Running to the Rainbow

by | Oct 2, 2010 | 3 comments

The pain is so heavy- I want to put it down or take it out.  Where can I put it down?  Even the writing isn’t helping anymore.

I’ve been crying a lot more intermittently throughout the day.  I must be in the anger stage because I feel pretty damn angry a lot of the time.  But I don’t really have a place to put the anger down either- a place to put it.  I must be angry at Dan a little…at God…a few others, but I don’t really feel specific about it.  I just feel pissed.

I demand from God or Dan some kind of sign- to throw me just something to hold onto.

I’ve been waiting for a rainbow because on Dan’s birthday many years ago we saw a full arch across Manhattan from the other side of the river.  He had been feeling really down, and I told him it was his rainbow from God- a promise.  He seemed to really cheer right up.

So tonight while Audrey was eating dinner, I checked FB and saw another friend post about a rainbow.  I went to my living room window because she lives nearby hoping I might see it and then when I didn’t, I cursed.  Why should she see a rainbow?  What about me?

I sat down to eat again when I got a text on my phone from a new friend…it said, “if you go outside really quickly…” and i knew with those words it was about the rainbow.  I was already picking up Audrey out of her high chair.  The second half of her text came after: “there’s a rainbow over the river.”

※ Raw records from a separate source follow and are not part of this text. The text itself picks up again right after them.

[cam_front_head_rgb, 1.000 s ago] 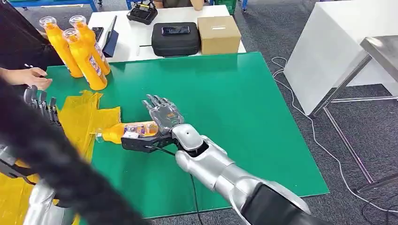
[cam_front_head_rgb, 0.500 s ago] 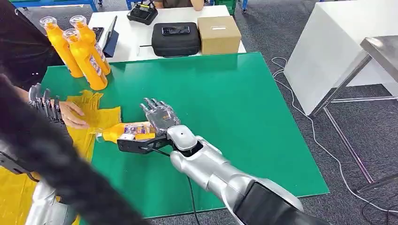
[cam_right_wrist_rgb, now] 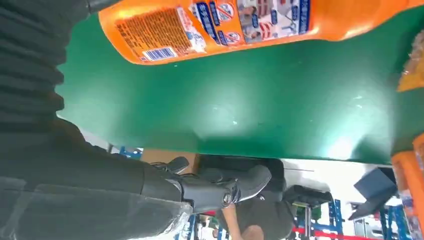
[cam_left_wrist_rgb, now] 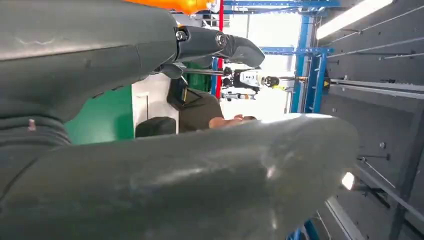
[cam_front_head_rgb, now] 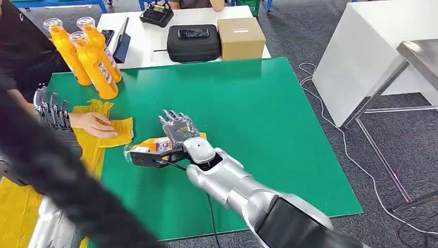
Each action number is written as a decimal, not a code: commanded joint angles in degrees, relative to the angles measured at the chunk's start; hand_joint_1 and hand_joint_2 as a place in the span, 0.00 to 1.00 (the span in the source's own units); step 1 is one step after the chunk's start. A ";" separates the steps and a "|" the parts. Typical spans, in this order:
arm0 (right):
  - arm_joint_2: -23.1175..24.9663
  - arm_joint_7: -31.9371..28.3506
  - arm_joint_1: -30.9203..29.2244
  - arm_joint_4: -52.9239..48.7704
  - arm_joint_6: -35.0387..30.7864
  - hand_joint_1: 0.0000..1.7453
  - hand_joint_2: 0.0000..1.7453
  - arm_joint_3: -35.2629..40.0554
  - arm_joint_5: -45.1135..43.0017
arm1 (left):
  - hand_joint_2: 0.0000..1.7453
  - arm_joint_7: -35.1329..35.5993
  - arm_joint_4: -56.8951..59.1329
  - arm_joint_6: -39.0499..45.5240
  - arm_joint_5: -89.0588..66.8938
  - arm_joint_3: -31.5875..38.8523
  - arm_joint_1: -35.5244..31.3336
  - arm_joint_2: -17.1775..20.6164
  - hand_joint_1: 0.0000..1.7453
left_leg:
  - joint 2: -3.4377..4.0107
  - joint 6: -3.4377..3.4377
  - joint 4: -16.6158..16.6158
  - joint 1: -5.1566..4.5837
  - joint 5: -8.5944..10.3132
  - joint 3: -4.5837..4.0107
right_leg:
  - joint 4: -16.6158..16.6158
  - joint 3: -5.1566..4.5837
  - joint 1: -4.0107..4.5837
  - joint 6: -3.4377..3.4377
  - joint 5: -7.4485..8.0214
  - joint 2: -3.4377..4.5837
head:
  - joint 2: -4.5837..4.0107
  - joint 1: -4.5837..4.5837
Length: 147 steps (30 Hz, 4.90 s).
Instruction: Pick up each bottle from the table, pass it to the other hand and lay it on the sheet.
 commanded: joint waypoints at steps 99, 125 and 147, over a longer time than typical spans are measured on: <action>-4.16 2.90 2.64 14.37 12.71 0.00 1.00 5.79 9.16 | 0.00 -0.82 3.43 -1.06 4.97 -1.62 -3.74 0.14 0.00 | 0.02 -0.05 -0.02 0.05 0.04 0.75 | -0.08 0.76 0.07 -0.01 0.04 -0.03 | -0.02 0.00; -6.16 1.53 6.46 15.29 17.85 1.00 1.00 2.08 5.76 | 0.00 -0.15 2.63 -1.26 4.67 0.28 -4.60 -0.84 0.00 | -0.12 -0.06 -0.15 0.08 0.12 0.79 | -0.25 0.84 0.09 0.00 0.09 -0.18 | -0.02 -0.02; -8.32 -0.17 7.13 12.96 12.37 1.00 1.00 -1.91 2.74 | 0.00 -0.15 2.05 -2.98 4.09 1.16 0.04 0.58 0.00 | 0.01 -0.07 -0.17 0.06 0.13 1.12 | -0.27 1.12 0.07 -0.01 0.13 0.05 | -0.02 0.00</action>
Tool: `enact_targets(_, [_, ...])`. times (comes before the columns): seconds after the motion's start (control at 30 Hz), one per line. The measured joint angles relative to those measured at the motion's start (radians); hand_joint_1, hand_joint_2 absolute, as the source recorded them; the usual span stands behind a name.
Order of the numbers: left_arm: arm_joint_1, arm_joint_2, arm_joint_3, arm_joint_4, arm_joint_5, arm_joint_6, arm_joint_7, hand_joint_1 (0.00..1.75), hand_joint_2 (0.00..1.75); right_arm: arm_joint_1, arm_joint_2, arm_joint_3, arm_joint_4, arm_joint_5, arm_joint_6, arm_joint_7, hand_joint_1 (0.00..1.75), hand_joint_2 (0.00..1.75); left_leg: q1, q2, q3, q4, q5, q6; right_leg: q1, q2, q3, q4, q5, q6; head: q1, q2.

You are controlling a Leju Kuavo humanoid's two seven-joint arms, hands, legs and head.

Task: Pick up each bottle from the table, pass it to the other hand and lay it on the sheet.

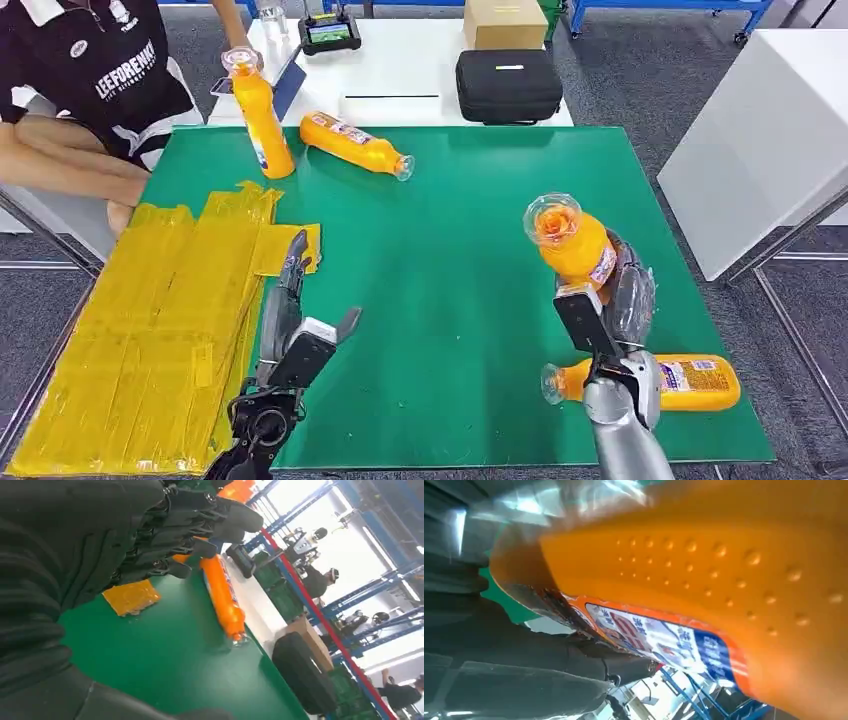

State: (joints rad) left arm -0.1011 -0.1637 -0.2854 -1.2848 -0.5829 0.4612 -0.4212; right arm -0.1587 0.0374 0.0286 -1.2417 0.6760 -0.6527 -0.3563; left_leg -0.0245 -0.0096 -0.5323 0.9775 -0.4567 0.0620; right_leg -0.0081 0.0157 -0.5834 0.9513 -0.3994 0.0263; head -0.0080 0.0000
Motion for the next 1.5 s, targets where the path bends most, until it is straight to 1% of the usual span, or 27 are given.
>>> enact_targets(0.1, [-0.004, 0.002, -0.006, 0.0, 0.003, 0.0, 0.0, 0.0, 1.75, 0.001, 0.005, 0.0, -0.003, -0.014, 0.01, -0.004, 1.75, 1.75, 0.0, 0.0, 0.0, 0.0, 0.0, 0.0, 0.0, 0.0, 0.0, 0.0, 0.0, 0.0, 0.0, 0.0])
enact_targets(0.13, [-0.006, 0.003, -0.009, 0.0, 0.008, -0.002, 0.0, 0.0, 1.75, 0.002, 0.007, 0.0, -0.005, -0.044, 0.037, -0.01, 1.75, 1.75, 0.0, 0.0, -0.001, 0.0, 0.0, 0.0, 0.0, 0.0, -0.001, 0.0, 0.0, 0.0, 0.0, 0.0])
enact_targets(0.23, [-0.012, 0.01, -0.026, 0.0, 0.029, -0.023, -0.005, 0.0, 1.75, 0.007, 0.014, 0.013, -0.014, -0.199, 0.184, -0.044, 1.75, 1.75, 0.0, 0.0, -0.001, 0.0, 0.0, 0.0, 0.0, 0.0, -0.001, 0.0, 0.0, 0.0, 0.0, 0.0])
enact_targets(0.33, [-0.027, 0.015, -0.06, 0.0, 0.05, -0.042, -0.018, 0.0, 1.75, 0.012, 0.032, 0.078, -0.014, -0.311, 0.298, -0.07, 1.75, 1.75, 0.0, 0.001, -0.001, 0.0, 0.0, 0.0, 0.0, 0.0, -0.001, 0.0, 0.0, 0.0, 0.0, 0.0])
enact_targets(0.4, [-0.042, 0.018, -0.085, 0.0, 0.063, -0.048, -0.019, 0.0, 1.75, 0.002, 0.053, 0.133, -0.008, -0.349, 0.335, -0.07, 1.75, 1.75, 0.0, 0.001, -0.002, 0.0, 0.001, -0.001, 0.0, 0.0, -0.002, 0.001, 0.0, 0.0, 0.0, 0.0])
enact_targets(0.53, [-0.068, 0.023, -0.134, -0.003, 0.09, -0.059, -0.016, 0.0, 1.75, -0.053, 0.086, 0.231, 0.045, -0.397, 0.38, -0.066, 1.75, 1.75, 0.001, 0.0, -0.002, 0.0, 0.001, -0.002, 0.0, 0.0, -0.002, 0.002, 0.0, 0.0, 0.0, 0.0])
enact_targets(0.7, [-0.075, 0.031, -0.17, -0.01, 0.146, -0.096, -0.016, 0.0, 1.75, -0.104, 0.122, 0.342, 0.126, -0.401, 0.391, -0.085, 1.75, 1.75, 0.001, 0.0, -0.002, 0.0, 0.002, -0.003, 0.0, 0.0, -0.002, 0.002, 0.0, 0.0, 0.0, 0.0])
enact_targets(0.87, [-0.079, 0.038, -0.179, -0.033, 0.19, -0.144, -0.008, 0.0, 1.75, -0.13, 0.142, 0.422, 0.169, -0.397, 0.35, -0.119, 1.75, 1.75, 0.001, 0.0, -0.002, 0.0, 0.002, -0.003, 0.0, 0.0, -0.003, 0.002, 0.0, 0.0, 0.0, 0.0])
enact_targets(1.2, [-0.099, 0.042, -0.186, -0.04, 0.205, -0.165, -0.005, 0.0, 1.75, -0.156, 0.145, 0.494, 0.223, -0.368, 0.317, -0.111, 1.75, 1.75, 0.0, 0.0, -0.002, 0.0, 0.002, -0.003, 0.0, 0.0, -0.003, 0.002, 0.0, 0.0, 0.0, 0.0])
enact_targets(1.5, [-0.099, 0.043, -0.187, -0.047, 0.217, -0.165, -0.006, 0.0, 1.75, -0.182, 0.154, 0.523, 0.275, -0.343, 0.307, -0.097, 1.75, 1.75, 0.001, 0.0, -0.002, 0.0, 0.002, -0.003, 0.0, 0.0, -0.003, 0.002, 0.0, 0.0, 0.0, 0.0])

Audrey was in the middle of eating, but I scooped her up, put on my shoes, grabbed hers, and ran to the elevator, ran out the lobby of our building, down the path to the river.  I literally ran.  I didn’t want to get there and find nothing.  And I didn’t.  There was the rainbow.   We could see both sides, but not the middle part up in the sky.  I cried.

I am angry.  I am confused, but this is me- running towards hope- dropping everything to believe.

JAC

October 2, 2010

3 Comments

  1. Anonymous

    I have wept after reading so many of your posts and this one just wrenched my heart. Julia, we love you and so earnestly hope somehow God will give you hope.

    Reply
  2. Anonymous

    Although I have absolutely nothing to offer in the way of advice or consolation, I can say that I find your writing very powerful, and I hope that keeping it up is helping you somehow.